Security

As a player in the healthcare industry, Flow Technologies is committed to taking information security very seriously. Safety is continuous work and implementation is everything. We have introduced a number of technical and organizational measures to ensure that we process personal data and health data in a secure and reliable manner. This page will hopefully provide reassurance and answers to how we handle security and privacy, but if you still have questions, send an email to privacy@flowzone.eu .

Before we go in depth: 

• Flow Technologies is subject to and follows the GDPR and Norm for information security and privacy in the health and care sector (the Norm).
• Flow Technologies has introduced a management system based on the international standard for information security ISO27001

From this it follows, among other things, that:

• Flow Technologies has control over which data we store and where it is stored.
• Flow Technologies carries out risk assessments of all third-party suppliers and also has data processing agreements with all third-party suppliers to ensure that they also process the data in accordance with the laws and regulations of the countries in which we operate.
• Flow Technologies has introduced a number of technical and organizational precautions to ensure privacy and information security. 
• We continuously monitor what is happening in the world, such as assessments around Schrems II, the Trans-Atlantic Data Privacy Framework and other major or minor threats that may challenge privacy. 

Storage of data

All information that Flow Technologies processes on behalf of our customers is stored on servers in Europe. Health information is stored logically and physically separately per customer, and our customers can choose the location for this data themselves. Unless otherwise agreed, this will be Frankfurt. We use Google Ireland Limited (Google) as a supplier. Google adheres to all important security standards, including ISO 27001, ISO 27017 and ISO 27018. As with all subcontractors, we have carried out a risk assessment of Google.

Encryption

Data in transit
All data transmitted is encrypted via HTTPS/Transport Layer Security (TLS) in transit.

Stored data
Stored data is encrypted with at least AES-256 or higher encryption levels. Flow Technologies shall not make copies of personal information and health information unless it is necessary to provide the service or for backup purposes.

Security measures

Flow Technologies has introduced a number of technical and organizational security measures. Safety first is a built-in principle throughout the organization and is always included in the assessment in all processes. We not only work to ensure that employees in the organization are trained in privacy and security, but also try to make sure that our customers and users can easily access the information they need to do their job, but also not more. Below are a number of technical and organizational security measures we have introduced. The list is not exhaustive.

Organizational measures:

• Monthly safety meetings
  Monthly safety meetings with training for all employees
• Limited access
  Limited access to only the services you need to perform the job to be performed. 
• Protocol of treatment activities
  At all times control over which data is stored where.
• Risk assessments
  Risk assessments of all third party providers. 
• Minimizes the number of third party suppliers
  By minimizing the number of third-party providers, we also minimize the number of attack vectors. 
• Notifications in case of breach of privacy or information security
  Incorporated procedures for what to do in the event of a suspected breach of privacy and information security where, among other things, we immediately inform everyone who may be affected by the incident
• Multi-factor authentication
  Requires at least two-factor authentication for access to all services that process personal information.
• Password management systems
  Uses password management systems with individual passwords on each service. 

Technical measures:

• Encryption
  All data is encrypted when stored and when in transit. 
• Updated software
  Regular software updates to prevent possible security holes
• Security Breach Notification
  We monitor our services for unauthorized attempts to access data with log-based detection mechanisms. Any breach of privacy and/or security is notified to those affected. 
• Logging
  Flow Technologies logs all access, change and deletion of information and who performs this
• Pseudonumerization
  We pseudonymise data where we can so that even if the data is obtained, it should still not be possible to link the data to a specific identity. 
• Backup
  Backup of critical data at least once a day, where the backup is stored in a different physical location than the main data.
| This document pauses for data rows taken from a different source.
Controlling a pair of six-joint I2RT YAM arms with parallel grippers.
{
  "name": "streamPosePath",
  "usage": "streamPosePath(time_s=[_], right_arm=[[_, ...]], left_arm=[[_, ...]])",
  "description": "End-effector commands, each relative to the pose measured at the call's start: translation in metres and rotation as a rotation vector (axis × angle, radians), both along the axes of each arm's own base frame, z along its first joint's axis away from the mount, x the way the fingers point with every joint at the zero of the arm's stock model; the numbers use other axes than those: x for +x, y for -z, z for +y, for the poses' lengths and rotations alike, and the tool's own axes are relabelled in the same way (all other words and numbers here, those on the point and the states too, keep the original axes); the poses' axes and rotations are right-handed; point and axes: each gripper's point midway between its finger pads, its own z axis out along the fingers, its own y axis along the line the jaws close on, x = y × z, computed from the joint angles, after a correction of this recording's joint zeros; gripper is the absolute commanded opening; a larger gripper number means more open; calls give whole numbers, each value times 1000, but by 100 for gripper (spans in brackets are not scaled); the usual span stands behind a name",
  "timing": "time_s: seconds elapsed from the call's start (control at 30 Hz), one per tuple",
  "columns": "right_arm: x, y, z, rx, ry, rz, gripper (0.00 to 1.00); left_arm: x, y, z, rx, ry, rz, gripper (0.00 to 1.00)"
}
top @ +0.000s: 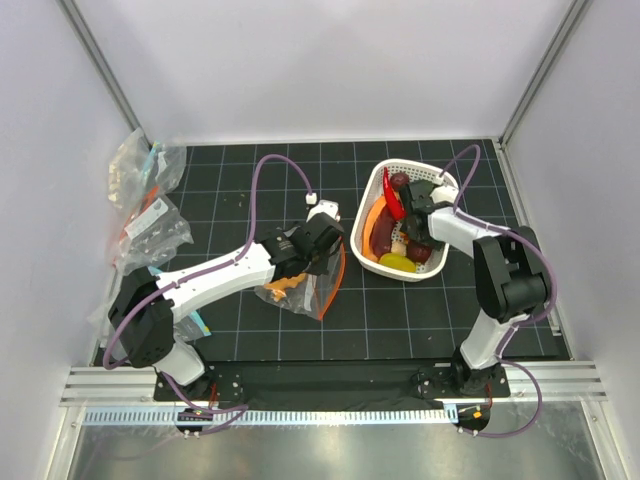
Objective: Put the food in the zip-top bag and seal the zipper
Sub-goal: Pick up the fake fruit from the bin.
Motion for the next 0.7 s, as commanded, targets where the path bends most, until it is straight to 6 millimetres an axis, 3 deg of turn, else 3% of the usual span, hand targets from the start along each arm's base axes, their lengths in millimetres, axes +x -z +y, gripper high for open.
streamPosePath(time_s=[0.0,0.03,0.07,0.1,0.17,0.23,0.27,0.3,0.33,0.67], right_arm=[[14,-2,6,57,22,-28,65],[15,-7,9,70,-2,-36,35],[16,-13,9,73,-8,-51,29],[12,-15,8,70,-10,-57,28],[14,-43,11,103,-21,-157,28],[6,-47,14,135,-49,-197,28],[9,-69,17,160,-70,-276,28],[3,-68,20,183,-94,-282,28],[5,-88,24,207,-119,-350,28],[-10,-138,59,363,-350,-580,28]], left_arm=[[8,-15,-6,-11,0,-42,0],[7,-14,-6,-10,0,-40,0],[7,-15,-6,-11,0,-41,0],[7,-14,-5,-11,-2,-42,0],[7,-13,-5,-9,-3,-42,0],[8,-11,-7,-7,0,-38,0],[7,-12,-8,-5,1,-37,0],[7,-11,-8,-4,3,-36,0],[6,-12,-9,-5,6,-38,0],[6,-17,-8,-9,2,-53,0]])
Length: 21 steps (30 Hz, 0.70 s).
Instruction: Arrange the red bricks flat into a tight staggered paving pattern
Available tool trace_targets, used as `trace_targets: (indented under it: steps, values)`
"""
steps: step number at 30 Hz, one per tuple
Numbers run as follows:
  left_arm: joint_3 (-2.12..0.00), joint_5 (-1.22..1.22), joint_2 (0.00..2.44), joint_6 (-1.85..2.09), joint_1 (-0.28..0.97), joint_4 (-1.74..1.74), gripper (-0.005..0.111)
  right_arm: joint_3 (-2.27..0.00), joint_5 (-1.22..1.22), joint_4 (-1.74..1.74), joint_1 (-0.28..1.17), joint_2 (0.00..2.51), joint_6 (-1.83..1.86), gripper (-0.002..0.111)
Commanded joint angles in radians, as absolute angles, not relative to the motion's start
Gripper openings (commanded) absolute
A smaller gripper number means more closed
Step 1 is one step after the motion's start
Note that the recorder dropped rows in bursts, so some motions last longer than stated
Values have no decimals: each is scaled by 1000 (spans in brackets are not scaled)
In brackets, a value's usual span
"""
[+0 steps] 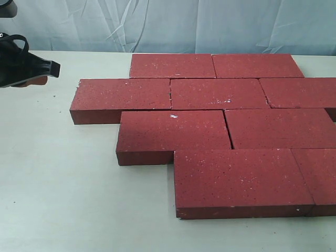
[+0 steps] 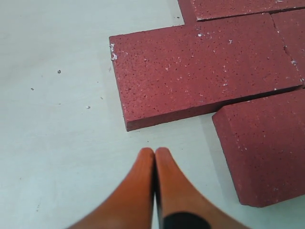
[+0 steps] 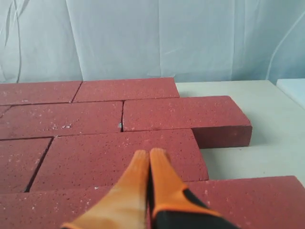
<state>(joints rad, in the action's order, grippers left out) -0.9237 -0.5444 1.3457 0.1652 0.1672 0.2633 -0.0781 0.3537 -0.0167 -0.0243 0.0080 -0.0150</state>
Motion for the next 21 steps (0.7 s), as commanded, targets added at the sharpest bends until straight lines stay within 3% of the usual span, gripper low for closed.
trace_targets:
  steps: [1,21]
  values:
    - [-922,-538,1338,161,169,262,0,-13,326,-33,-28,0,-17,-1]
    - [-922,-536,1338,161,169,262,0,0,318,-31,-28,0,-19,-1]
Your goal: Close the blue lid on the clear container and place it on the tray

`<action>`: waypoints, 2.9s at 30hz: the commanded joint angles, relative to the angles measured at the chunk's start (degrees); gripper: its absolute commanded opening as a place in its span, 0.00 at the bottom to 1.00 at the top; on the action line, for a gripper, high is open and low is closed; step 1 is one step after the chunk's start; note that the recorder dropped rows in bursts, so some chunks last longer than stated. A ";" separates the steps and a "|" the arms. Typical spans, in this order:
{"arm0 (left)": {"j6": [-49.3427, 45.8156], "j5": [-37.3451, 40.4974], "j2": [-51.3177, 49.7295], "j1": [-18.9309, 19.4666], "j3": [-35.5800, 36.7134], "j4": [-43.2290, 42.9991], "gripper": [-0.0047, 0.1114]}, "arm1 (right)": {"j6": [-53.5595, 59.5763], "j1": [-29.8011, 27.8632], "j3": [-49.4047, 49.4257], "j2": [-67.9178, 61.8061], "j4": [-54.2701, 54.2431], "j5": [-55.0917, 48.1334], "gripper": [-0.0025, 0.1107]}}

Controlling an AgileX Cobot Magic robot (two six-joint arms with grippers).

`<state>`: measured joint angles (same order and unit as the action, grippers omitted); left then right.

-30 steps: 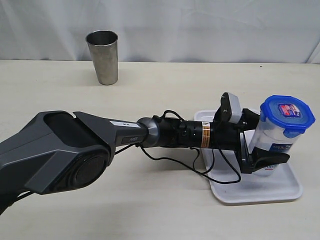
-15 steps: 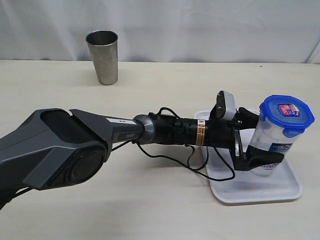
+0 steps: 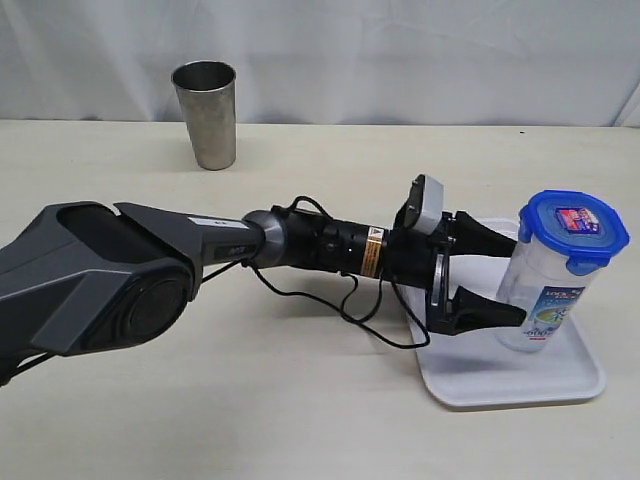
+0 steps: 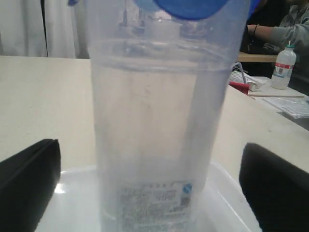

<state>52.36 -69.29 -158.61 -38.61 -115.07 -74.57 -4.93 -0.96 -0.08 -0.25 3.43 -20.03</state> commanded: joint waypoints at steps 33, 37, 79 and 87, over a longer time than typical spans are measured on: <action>37.62 -0.68 19.73 12.52 -0.22 -25.38 0.84 | 0.12 -0.22 0.08 0.25 0.01 0.27 0.06; 39.88 -0.68 22.35 14.41 -0.22 -25.38 0.84 | 0.12 -0.22 0.08 0.25 0.01 0.27 0.06; 41.70 -0.67 59.75 51.70 34.95 -25.38 0.84 | 0.12 -0.22 0.08 0.25 0.01 0.27 0.06; 38.32 11.54 78.50 52.69 46.83 -25.38 0.84 | 0.12 -0.22 0.08 0.25 0.01 0.27 0.06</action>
<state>92.68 -62.77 -86.42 13.94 -71.76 -100.47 -4.93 -0.96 -0.08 -0.25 3.43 -20.03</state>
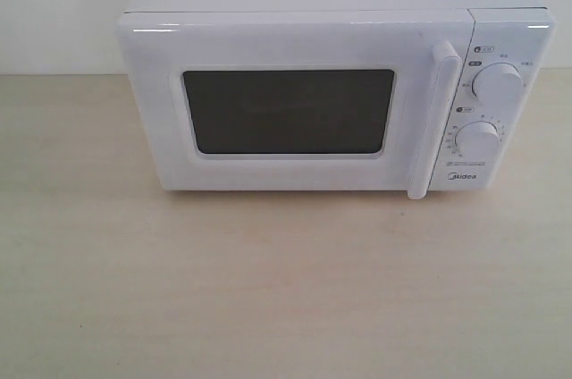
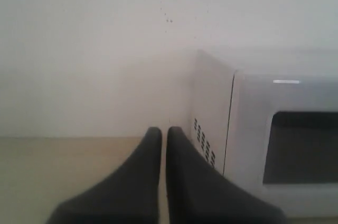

This makes it possible to quickly get the system up and running from other geographical locations if necessary. All backup data is encrypted. 
• Authentication
  We authenticate our users with recognized technologies and methods.
• Ensures data integrity
  Customers and users themselves have the opportunity to update their personal data to ensure data integrity.
• Gradual rollout
  It is difficult to guard 100% against all errors. Human error can happen. Therefore, we are rolling out gradually so that if there are any errors, we will find them out early.
  ‍

Third Party Providers

To minimize risk, Flow Technologies uses the fewest possible number of suppliers and keeps access to the processing of personal and health information to a minimum. We risk assess all subcontractors and also have data processing agreements with all of them.